# What you have to do
Output, word for word, the lines of this listing that fall between the line with "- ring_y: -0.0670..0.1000" and the line with "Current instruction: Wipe", counting both of those lines, and no others.

# Exercise material
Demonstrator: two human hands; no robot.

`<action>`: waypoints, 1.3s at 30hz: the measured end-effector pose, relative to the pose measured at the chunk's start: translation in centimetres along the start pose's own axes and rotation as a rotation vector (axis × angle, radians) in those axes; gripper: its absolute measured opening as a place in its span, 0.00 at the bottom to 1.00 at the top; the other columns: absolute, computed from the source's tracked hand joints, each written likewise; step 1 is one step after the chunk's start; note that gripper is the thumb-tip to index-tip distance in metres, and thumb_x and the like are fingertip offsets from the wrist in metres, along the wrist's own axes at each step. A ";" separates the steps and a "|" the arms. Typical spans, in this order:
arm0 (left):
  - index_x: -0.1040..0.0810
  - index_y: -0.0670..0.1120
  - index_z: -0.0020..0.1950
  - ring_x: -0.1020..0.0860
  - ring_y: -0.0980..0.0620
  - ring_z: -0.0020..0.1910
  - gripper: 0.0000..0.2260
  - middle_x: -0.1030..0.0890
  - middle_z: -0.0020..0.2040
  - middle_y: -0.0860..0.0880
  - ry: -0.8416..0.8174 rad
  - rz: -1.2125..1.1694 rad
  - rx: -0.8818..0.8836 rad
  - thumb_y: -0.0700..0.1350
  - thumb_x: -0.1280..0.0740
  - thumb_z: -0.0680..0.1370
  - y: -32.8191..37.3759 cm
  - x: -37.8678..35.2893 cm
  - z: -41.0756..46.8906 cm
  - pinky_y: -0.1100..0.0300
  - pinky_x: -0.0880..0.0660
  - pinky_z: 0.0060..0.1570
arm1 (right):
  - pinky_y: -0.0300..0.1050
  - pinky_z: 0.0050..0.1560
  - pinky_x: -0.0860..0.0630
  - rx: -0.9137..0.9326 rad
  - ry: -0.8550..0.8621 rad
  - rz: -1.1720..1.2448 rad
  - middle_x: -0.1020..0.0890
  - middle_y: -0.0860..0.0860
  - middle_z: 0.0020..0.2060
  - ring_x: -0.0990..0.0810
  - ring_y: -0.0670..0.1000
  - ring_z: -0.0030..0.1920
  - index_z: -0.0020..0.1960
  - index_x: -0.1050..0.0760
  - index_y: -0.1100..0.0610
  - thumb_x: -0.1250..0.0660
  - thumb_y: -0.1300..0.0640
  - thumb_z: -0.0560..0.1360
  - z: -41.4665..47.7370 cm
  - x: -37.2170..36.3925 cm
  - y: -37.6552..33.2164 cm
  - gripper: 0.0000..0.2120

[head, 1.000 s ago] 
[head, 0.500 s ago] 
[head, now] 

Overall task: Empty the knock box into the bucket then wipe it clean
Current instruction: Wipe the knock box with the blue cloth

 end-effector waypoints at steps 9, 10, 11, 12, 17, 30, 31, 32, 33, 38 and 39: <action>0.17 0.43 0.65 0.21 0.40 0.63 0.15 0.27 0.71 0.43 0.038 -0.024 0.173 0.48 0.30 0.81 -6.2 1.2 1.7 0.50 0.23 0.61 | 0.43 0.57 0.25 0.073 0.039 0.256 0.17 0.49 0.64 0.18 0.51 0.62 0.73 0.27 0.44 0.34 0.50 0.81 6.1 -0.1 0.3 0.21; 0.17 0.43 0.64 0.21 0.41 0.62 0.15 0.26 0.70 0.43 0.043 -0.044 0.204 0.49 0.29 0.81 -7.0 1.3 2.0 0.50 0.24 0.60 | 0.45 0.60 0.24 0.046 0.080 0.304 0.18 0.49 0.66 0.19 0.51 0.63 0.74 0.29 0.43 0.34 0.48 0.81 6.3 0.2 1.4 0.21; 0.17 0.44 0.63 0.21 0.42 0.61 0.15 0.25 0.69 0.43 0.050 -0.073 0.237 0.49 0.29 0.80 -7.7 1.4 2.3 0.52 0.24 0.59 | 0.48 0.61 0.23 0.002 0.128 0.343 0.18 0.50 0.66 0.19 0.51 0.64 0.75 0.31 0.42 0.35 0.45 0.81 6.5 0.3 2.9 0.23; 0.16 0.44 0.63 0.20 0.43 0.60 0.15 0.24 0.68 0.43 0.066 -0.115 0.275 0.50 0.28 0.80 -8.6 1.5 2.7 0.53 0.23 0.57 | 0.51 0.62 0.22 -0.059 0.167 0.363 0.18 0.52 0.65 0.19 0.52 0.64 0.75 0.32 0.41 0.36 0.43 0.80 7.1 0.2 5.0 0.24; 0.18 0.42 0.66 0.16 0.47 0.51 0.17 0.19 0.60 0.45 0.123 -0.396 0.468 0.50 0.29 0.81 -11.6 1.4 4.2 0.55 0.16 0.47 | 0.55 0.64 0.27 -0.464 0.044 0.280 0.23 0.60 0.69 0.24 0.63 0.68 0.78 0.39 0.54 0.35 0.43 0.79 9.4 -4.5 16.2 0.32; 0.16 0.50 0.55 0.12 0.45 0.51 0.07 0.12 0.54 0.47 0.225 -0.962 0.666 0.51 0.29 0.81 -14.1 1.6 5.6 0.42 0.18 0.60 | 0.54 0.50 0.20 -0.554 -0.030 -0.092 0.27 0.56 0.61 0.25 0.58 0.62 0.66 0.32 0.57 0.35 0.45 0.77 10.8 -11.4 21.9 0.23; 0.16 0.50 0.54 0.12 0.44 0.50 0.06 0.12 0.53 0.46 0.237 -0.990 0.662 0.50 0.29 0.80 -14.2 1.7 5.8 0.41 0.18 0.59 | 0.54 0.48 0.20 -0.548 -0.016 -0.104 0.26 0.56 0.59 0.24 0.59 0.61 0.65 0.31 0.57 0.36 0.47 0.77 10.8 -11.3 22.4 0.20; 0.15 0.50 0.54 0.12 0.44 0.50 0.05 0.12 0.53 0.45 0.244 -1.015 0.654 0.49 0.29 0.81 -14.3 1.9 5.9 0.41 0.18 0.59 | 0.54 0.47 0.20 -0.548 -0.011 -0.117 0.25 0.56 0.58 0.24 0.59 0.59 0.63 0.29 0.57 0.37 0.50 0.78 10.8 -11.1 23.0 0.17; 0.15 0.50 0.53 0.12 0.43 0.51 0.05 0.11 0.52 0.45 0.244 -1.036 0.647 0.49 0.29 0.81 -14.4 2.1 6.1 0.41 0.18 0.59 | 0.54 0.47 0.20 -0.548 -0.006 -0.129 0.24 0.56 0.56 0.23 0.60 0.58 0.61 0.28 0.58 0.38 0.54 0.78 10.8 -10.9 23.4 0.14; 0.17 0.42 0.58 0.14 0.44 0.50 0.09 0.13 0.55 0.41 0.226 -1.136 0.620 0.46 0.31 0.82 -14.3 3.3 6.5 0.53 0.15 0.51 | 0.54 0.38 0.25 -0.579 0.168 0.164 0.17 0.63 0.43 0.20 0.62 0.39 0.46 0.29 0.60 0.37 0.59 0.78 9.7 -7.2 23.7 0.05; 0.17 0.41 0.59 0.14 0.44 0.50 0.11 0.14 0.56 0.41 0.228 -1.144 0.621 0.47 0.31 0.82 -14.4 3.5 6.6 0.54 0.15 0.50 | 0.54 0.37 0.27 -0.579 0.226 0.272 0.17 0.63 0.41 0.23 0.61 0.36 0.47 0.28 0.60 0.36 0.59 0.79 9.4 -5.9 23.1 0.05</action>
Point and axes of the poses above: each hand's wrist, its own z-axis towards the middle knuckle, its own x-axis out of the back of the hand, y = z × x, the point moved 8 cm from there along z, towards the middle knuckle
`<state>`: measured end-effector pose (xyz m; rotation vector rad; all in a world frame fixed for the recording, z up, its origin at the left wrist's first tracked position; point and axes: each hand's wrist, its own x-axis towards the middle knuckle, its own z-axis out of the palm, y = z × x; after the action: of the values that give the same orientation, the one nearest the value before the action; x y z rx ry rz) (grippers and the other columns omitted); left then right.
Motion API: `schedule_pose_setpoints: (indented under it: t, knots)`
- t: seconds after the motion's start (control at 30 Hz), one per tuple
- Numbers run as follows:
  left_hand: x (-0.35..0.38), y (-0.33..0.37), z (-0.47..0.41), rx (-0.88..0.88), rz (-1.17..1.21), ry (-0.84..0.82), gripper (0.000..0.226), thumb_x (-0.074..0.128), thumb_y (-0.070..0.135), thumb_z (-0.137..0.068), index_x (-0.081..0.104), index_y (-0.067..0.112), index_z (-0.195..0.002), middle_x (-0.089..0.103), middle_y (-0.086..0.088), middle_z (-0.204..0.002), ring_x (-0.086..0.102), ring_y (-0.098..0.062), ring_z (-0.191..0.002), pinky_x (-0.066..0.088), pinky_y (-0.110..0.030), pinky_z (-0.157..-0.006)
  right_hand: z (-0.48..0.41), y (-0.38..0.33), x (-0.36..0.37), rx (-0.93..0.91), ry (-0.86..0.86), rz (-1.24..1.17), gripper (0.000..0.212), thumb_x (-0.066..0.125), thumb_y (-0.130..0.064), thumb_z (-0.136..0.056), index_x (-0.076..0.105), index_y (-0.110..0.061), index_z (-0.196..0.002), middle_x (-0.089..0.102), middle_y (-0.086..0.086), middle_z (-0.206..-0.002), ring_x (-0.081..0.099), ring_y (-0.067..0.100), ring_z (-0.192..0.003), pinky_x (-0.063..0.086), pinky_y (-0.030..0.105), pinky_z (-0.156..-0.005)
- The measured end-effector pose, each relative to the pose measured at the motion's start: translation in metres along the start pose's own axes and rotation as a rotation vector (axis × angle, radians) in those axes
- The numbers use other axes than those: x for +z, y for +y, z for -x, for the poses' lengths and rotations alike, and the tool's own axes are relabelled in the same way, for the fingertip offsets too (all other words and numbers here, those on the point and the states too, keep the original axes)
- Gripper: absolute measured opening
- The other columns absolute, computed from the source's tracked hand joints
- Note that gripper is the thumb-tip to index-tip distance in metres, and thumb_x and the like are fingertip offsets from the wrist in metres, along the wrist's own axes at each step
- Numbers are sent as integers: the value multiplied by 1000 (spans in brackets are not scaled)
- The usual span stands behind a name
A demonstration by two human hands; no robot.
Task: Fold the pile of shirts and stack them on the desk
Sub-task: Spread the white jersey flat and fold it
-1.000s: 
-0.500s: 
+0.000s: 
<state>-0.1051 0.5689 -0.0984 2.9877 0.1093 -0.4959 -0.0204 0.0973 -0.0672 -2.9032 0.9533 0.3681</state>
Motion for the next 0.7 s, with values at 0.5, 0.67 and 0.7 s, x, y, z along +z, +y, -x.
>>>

# Answer
  - ring_y: -0.0670..0.1000
  - ring_z: -0.0030..0.1920
  - index_z: -0.0020..0.1960
  - index_x: -0.1050..0.0760
  - index_y: -0.1100..0.0610
  - thumb_x: -0.1250..0.0660
  - thumb_y: -0.1300..0.0640
  - thumb_z: -0.0560..0.1360
  - z: -41.4665..47.7370 cm
  - x: -37.2170..36.3925 cm
  - y: -37.6552..33.2164 cm
  - gripper: 0.0000..0.2120

[head, 1.000 s ago] 
[head, 0.500 s ago] 
[head, now] 

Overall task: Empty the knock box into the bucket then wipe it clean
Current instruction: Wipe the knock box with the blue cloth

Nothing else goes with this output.